In the entries below, every line that contains "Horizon" must be located and copied.

______________________________

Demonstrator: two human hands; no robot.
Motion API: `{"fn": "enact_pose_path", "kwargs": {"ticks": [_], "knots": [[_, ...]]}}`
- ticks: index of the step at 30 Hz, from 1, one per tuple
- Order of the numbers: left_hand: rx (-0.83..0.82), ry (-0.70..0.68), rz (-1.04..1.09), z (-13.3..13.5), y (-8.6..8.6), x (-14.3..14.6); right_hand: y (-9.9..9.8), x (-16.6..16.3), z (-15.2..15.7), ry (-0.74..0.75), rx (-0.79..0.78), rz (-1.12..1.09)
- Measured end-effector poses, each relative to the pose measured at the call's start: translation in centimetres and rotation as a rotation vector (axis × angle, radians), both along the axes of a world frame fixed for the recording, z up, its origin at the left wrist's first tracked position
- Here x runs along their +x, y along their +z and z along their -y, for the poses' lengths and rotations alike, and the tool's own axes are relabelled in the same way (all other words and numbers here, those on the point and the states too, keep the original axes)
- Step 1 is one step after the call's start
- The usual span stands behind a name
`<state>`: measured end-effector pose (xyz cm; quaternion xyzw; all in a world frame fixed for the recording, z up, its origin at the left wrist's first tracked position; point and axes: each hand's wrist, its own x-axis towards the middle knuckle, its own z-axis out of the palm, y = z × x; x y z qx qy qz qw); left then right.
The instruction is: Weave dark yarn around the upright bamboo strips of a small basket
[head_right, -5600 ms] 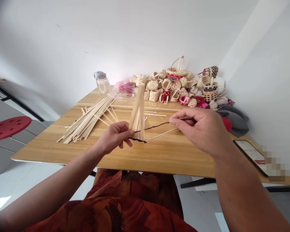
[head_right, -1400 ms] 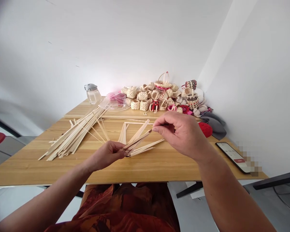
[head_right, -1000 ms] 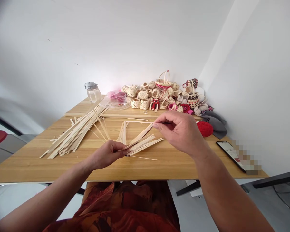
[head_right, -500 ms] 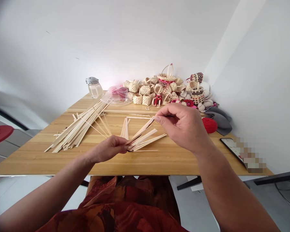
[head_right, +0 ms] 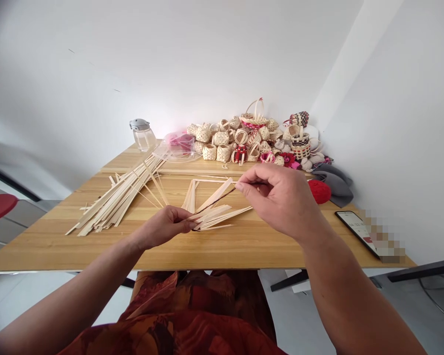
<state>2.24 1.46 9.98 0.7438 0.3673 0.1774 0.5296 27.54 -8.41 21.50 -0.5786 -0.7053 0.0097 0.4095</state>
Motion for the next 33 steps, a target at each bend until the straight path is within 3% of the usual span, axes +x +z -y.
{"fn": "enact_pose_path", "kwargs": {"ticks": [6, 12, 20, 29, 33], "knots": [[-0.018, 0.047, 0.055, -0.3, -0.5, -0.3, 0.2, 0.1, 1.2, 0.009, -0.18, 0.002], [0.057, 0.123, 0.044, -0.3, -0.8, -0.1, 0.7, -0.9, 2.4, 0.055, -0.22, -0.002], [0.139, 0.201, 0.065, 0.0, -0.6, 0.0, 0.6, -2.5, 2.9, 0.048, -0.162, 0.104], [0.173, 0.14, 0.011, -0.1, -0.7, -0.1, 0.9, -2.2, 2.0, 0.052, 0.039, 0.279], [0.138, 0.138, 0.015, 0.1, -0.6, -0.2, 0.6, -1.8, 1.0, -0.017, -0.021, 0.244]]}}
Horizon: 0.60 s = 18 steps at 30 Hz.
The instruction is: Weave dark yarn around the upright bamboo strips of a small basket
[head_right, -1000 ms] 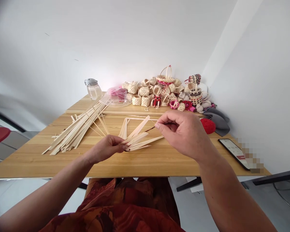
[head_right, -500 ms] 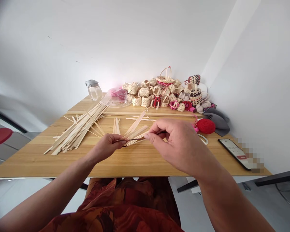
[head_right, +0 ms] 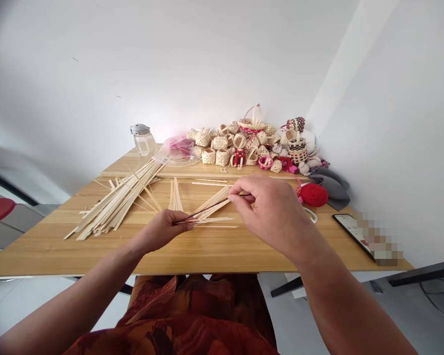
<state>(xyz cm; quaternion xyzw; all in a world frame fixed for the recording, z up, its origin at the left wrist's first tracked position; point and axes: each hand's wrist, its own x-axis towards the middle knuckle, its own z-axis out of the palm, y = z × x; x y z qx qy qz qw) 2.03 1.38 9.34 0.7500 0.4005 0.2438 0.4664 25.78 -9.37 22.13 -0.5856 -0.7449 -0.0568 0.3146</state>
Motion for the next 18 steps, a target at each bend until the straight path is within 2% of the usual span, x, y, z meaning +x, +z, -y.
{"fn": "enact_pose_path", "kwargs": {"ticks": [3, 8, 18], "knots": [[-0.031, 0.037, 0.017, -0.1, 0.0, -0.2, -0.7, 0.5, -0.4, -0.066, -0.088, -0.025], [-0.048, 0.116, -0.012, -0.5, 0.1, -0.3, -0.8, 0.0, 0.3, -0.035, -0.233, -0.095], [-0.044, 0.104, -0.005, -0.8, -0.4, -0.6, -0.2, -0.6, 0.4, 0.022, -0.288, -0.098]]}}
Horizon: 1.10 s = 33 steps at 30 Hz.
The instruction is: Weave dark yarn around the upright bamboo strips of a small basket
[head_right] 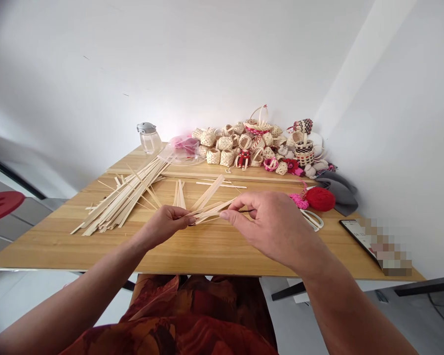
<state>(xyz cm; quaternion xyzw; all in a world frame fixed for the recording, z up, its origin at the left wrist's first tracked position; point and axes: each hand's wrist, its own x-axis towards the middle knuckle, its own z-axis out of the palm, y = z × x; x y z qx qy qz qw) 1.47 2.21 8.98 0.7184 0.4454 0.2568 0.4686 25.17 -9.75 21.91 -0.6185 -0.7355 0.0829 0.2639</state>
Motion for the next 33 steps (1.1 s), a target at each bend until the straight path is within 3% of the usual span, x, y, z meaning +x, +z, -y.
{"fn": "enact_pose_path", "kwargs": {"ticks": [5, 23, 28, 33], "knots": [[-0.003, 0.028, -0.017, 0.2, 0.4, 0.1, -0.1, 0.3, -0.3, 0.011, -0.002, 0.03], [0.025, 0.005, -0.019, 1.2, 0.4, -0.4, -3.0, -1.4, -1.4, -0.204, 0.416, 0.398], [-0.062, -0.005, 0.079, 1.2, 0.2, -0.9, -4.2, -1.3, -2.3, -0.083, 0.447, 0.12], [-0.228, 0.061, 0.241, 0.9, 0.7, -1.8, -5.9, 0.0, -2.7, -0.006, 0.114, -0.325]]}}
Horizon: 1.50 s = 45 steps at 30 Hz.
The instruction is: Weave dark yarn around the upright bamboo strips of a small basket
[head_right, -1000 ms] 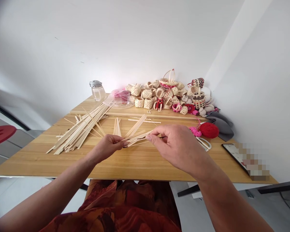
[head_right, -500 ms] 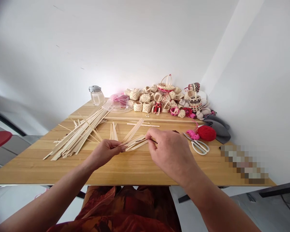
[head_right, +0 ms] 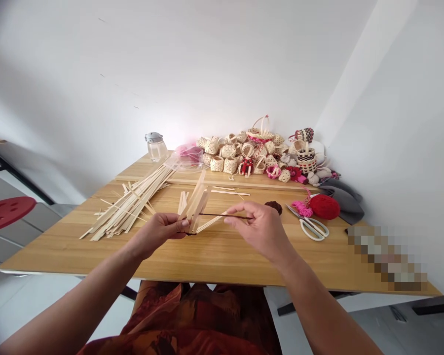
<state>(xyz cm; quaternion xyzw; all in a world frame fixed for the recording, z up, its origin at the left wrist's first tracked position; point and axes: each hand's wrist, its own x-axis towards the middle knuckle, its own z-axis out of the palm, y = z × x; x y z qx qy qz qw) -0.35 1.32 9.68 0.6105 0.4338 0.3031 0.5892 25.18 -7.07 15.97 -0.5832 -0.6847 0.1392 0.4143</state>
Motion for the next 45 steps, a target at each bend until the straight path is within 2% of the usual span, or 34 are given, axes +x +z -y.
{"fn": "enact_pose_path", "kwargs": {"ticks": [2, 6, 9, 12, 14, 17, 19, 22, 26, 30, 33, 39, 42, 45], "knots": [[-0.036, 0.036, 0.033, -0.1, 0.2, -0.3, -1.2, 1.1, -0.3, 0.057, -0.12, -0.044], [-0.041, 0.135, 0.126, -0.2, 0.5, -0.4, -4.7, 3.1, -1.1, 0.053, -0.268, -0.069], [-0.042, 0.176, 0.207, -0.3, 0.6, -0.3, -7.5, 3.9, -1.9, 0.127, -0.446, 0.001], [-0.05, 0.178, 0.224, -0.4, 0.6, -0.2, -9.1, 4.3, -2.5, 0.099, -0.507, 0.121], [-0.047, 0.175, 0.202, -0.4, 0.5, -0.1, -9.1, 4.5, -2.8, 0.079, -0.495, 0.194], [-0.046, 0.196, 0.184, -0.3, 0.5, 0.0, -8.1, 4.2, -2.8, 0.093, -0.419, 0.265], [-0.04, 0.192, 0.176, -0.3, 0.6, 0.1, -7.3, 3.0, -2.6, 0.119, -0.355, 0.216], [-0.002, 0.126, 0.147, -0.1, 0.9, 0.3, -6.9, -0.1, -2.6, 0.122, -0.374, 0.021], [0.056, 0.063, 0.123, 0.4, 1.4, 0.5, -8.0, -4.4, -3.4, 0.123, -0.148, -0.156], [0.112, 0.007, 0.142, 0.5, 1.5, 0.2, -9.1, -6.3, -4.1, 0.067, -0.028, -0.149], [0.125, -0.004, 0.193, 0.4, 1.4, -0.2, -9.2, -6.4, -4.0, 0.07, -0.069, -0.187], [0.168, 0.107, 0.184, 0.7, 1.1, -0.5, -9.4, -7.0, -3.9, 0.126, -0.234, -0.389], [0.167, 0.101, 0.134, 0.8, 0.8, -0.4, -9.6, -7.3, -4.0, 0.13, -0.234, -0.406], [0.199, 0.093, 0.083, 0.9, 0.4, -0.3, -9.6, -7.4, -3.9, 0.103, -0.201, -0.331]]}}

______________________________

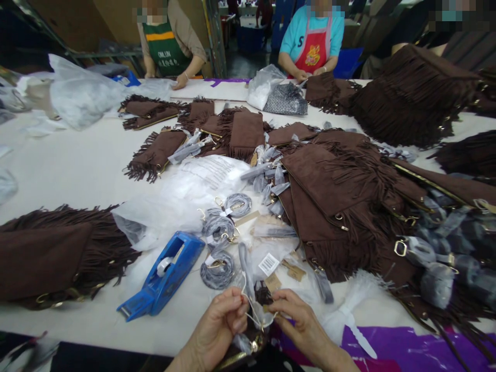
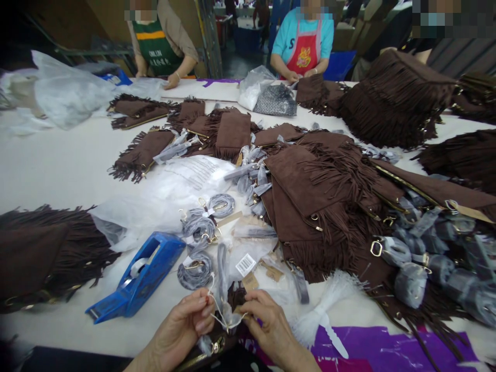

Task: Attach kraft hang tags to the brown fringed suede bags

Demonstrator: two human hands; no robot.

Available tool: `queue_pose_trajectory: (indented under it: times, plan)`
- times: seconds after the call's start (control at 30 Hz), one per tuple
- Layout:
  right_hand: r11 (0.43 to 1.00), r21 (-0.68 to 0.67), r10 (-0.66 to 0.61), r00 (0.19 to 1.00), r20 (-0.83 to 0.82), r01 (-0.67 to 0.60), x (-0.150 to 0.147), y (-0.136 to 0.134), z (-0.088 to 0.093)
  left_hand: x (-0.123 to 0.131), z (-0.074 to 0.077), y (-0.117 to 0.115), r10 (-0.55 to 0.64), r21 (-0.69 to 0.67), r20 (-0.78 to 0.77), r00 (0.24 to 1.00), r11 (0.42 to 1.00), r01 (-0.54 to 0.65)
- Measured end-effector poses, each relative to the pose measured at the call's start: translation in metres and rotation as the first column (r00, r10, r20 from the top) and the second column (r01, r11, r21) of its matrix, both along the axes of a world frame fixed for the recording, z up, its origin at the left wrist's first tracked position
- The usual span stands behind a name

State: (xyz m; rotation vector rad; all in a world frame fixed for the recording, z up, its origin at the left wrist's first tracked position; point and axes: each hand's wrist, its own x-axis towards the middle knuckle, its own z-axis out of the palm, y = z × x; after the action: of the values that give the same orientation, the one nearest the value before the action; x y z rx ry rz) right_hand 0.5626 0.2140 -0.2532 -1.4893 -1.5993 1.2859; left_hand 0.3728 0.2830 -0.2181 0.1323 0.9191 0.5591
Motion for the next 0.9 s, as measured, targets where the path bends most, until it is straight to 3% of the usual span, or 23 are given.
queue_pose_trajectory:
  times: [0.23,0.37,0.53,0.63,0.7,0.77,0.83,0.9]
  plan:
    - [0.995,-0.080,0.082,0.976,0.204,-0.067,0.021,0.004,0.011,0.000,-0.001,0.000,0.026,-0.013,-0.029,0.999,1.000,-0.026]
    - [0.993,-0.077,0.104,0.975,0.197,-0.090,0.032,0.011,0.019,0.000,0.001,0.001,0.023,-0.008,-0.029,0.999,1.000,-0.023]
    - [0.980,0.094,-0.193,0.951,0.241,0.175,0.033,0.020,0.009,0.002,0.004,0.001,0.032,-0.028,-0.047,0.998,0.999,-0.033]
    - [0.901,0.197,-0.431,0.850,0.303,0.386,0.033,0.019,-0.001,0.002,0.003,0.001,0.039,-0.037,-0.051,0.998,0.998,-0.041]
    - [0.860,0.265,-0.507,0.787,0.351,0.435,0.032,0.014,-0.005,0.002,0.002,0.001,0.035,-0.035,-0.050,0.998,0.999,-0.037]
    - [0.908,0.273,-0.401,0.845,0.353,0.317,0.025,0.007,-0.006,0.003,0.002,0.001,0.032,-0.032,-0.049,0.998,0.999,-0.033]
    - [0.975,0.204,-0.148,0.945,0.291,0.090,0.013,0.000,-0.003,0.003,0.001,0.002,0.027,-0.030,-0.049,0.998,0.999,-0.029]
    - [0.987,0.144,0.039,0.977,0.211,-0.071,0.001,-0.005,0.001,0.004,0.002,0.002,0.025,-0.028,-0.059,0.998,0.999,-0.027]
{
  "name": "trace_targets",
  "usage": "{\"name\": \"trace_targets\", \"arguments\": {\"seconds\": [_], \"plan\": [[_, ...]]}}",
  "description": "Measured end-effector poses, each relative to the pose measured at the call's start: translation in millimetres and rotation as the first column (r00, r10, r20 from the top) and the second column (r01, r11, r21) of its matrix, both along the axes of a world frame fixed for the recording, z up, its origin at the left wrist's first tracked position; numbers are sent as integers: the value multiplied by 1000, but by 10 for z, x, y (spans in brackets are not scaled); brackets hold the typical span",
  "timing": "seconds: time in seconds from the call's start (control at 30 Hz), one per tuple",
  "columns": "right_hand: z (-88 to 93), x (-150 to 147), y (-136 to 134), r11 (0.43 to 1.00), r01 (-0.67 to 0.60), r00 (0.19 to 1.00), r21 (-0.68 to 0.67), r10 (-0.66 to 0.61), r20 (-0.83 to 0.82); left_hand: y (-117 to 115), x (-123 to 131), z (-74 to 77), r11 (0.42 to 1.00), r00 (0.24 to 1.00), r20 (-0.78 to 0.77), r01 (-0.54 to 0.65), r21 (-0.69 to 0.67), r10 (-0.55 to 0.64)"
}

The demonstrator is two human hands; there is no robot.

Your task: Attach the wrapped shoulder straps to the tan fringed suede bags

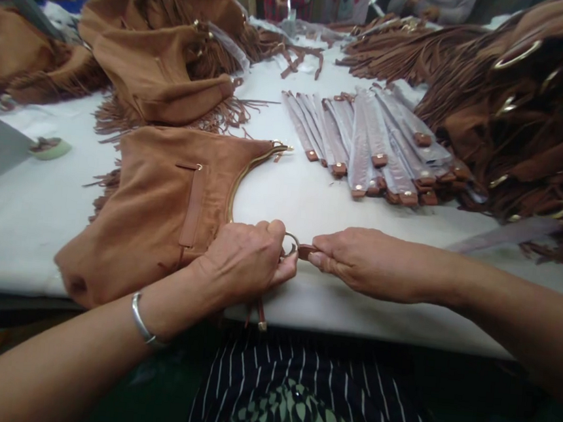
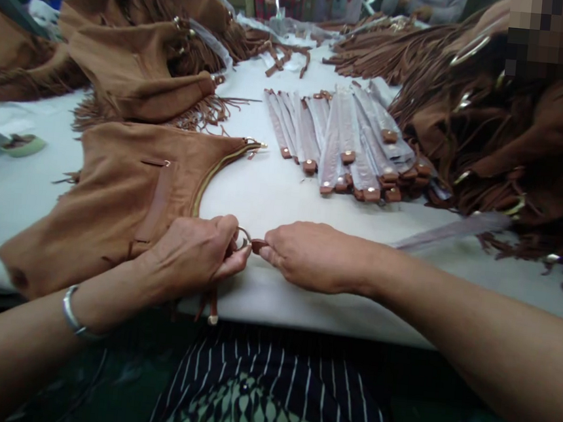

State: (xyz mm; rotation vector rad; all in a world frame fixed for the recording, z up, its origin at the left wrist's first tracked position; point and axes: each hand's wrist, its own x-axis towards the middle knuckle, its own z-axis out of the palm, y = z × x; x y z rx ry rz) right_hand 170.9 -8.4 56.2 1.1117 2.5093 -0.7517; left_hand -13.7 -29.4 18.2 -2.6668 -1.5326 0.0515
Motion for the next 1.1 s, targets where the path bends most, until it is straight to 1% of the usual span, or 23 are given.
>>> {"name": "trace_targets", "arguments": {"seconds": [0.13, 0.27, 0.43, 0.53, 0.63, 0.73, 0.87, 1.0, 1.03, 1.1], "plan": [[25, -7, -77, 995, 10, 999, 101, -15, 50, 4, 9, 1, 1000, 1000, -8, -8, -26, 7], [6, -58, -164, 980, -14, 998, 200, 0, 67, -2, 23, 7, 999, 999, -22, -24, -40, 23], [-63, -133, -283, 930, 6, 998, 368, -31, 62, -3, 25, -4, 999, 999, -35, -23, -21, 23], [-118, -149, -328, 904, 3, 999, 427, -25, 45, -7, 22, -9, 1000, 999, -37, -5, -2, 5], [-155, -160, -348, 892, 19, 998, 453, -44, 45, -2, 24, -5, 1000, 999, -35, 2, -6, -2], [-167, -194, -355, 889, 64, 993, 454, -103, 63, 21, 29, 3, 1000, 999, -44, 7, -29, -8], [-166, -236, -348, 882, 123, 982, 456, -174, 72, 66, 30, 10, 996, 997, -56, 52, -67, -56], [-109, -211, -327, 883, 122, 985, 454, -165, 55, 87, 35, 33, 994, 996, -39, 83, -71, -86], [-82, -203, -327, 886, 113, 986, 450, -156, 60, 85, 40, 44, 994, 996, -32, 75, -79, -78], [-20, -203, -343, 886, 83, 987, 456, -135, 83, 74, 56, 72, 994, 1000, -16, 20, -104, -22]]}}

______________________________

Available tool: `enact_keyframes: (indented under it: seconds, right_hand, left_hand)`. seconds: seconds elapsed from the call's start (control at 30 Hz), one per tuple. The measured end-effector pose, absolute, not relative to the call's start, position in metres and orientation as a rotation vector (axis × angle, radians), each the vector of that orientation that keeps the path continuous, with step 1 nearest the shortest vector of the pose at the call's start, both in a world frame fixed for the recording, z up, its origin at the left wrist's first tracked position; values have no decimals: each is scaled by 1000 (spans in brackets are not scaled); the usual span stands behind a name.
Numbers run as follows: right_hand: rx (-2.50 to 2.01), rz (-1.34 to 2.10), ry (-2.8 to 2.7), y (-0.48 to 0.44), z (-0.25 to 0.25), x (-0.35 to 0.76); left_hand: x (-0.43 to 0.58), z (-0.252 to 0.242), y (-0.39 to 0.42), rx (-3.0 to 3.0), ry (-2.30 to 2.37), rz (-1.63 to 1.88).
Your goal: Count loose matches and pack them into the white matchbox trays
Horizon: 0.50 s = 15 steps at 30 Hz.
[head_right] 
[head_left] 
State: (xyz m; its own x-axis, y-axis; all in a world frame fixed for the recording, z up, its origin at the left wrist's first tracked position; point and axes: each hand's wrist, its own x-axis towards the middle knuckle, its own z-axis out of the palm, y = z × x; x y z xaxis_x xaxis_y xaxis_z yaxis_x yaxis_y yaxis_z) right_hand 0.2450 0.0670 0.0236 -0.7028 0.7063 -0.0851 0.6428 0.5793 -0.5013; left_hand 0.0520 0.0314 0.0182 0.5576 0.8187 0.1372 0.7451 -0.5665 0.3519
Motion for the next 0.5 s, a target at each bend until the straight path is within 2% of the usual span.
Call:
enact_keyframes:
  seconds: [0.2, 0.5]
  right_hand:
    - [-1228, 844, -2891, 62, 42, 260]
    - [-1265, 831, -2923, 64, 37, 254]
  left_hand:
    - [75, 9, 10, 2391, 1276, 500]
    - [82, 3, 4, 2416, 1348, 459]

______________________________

SOLUTION TO THIS PROBLEM:
Horizon: 0.60 s = 18 steps at 30 Hz.
Horizon: 1.10 s = 33 steps at 30 Hz.
Horizon: 1.50 s = 45 steps at 30 Hz.
Horizon: 0.50 s = 15 steps at 30 Hz.

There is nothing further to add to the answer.